The working class’ lack of control over the means of production leaves them dependent on this capital, and they are coerced by the threat of poverty to sell their only commodity: labor-power. The things that modern economists associate with capital, such as money, machinery, and labor, only take the material into account and thus do not account for the social process of the exploitation of labor that is essential in generating capital.

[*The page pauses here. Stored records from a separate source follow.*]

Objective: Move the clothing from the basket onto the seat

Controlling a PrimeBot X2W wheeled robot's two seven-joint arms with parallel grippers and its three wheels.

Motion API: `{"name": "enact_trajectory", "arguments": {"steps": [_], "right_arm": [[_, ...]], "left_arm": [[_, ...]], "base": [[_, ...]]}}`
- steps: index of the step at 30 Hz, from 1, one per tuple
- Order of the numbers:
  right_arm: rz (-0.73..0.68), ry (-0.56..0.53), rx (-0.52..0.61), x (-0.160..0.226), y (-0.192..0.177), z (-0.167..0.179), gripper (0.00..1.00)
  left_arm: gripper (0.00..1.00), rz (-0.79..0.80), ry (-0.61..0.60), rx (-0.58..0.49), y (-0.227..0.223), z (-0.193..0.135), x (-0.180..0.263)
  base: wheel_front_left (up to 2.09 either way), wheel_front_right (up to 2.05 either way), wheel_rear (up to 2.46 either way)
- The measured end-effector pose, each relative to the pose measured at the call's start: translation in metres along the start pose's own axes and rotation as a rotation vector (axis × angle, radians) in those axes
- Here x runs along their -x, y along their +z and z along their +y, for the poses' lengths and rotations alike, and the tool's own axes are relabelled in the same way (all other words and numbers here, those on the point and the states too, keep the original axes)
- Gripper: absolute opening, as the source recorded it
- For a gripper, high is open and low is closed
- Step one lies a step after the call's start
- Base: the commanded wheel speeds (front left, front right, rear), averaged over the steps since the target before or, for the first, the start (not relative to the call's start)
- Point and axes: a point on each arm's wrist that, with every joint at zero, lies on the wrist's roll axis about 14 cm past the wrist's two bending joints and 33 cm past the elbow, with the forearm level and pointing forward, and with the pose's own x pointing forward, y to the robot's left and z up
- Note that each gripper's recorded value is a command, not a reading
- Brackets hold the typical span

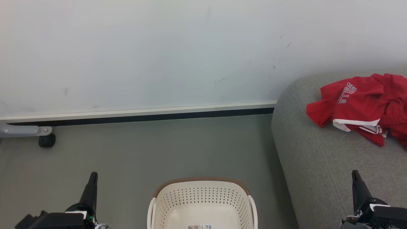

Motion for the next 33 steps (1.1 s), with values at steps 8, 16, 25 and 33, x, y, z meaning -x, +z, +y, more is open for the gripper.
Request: {"name": "enact_trajectory", "arguments": {"steps": [8,16,25,33], "right_arm": [[0.000,0.000,0.000,0.0000,0.0000,0.0000,0.00],[0.000,0.000,0.000,0.0000,0.0000,0.0000,0.00],[0.000,0.000,0.000,0.0000,0.0000,0.0000,0.00],[0.000,0.000,0.000,0.0000,0.0000,0.0000,0.00]], "left_arm": [[0.00,0.000,0.000,0.000,0.0000,0.0001,0.0000],[0.00,0.000,0.000,0.000,0.0000,0.0001,0.0000],[0.00,0.000,0.000,0.000,0.0000,0.0001,0.0000],[0.00,0.000,0.000,0.000,-0.0001,0.0002,0.0000]], "base": [[0.00,0.00,0.00],[0.00,0.00,0.00],[0.00,0.00,0.00],[0.00,0.00,0.00]]}}
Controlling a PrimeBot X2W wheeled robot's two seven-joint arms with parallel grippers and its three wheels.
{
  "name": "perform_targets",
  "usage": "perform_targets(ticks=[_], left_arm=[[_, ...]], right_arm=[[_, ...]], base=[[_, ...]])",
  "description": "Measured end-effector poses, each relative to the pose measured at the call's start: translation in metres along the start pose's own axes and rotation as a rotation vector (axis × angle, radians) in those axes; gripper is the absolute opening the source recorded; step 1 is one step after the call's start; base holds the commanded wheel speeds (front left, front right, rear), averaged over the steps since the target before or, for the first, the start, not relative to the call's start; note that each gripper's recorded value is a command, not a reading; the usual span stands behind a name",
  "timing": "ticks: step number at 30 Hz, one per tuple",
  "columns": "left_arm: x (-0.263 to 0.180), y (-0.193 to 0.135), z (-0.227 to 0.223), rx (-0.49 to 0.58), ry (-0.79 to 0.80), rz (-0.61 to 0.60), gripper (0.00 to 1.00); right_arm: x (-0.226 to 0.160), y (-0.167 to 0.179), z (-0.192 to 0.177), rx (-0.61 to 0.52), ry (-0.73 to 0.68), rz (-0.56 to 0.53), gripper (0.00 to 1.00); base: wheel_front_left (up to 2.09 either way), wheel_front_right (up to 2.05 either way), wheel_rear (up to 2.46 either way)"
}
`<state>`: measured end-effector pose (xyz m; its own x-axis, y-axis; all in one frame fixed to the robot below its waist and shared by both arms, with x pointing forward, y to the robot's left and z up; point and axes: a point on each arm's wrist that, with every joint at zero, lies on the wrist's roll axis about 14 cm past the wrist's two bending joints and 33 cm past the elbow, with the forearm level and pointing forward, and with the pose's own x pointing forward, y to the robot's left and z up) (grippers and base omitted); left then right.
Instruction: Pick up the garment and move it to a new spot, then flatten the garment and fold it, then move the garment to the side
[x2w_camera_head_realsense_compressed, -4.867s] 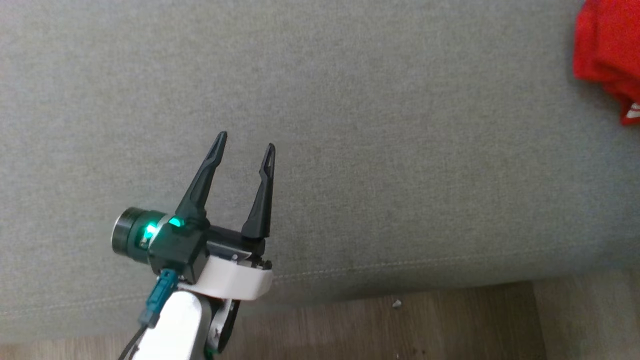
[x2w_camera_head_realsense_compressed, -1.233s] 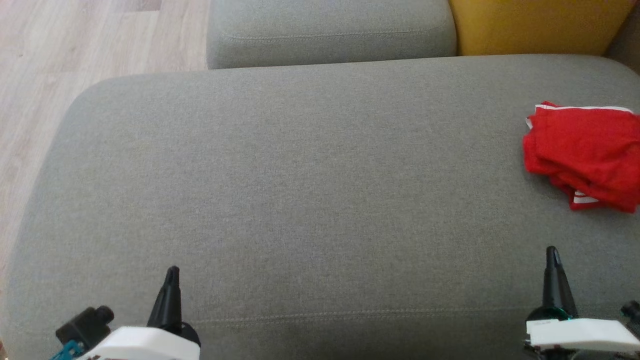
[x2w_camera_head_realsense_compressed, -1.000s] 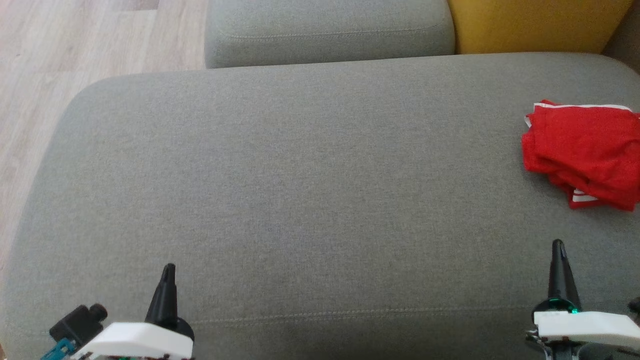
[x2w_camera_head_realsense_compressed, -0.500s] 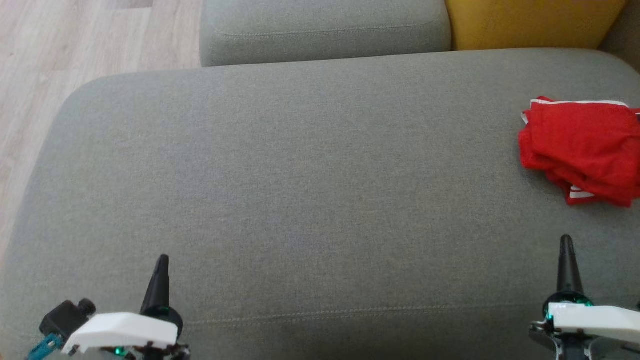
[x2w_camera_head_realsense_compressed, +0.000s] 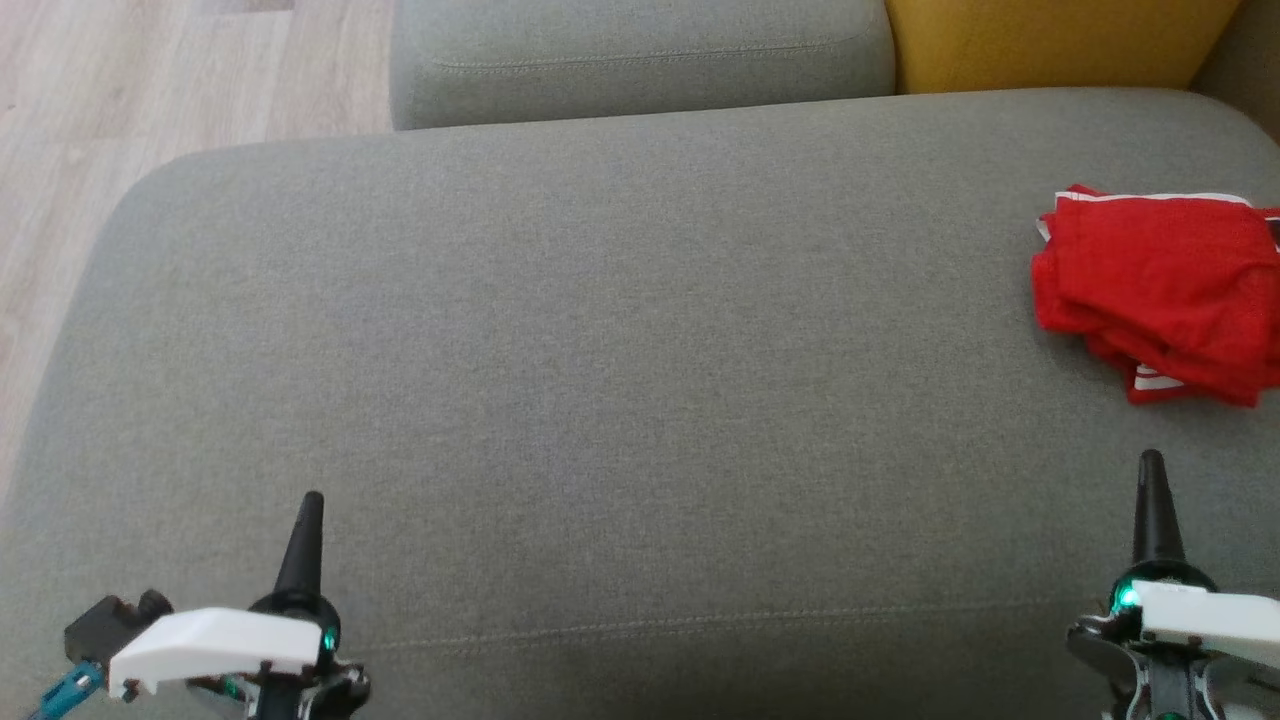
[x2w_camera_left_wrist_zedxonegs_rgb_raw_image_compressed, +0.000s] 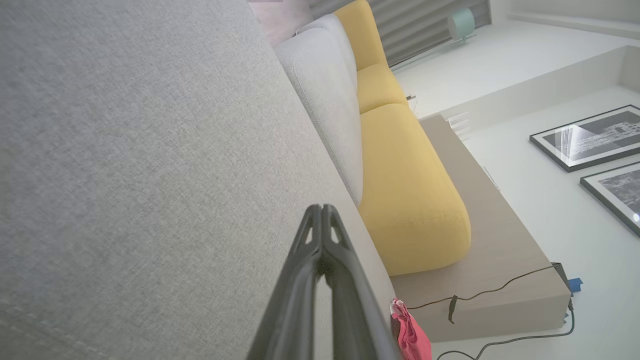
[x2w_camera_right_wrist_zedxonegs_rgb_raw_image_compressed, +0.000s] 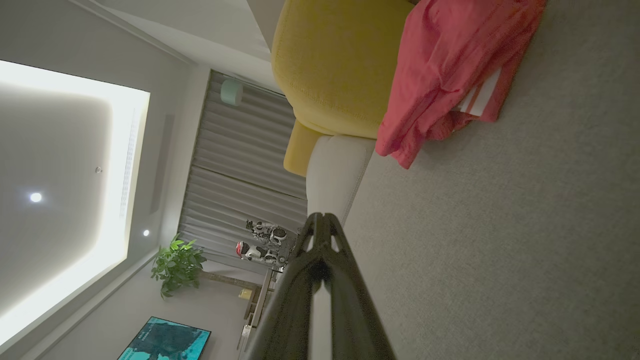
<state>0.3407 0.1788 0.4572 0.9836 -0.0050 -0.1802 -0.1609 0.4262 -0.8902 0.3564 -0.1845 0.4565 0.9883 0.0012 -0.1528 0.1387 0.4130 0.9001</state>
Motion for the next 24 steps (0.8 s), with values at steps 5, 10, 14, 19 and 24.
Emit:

There are two primary kinds of exploitation used under capitalism, according to Marx. The first consists of raising the Absolute Surplus Value, or how much total surplus is created in a day, by lengthening the workday without providing any extra wages. This is not as commonly done in the modern-day because capitalists are concerned with workers being physically able to work. The more commonly used method, called increasing the Relative Surplus Value, or altering the ratio of value produced so that less goes towards wages and more goes towards capitalists in the form of surplus value, is done by increasing the intensity of the work being done by laborers. This way, capitalists don’t have to add time to the workday, but laborers are making the value of their paycheck in far less time.

This exploitation diverges even further under capitalism, though, and costs of labor reflect this perfectly. In 2019, women were paid 79 cents to a man’s dollar, Black men were paid 60 cents to the white man’s dollar, Black women were paid 61 cents to the white woman’s dollar, Latinx women earned 53 cents to the white man’s dollar, and increased education does little to nothing to increase these numbers (p. 88). Black people, Latinx people, and women all earn less than white men regardless of education level, and American capitalism relies on these groups to occupy permanent low wage sectors of the workforce, showing that those “socially determined” costs of subsistence and reproduction of the workforce are based upon historic and institutional systems of injustice and oppression. People of color also face workforce discrimination in the hiring process and the lay-off/firing process, which leads to higher unemployment rates and desperation within the workforce. This paves the way for bosses to lower wages for people of color when they are performing an equal amount of work.

Capitalism also depends on the exploitation of immigrants, specifically undocumented immigrants, who are often disenfranchised and face the risk of deportation. This leads to employers allowing egregious working conditions and paying their workers poverty wages.

Inequality has long been baked into the American economic system and has been used to pit marginalized workers against one another, reducing the wages for both and benefitting bosses. This discussion of discrimination and exploitation does not even take into account the experiences of gay, trans, disabled, Native, and elderly people and how they are discriminated against under U.S. capitalism.

Source

Thier, Hadas. A People's Guide to Capitalism: An Introduction to Marxist Economics. Haymarket Books, 2018.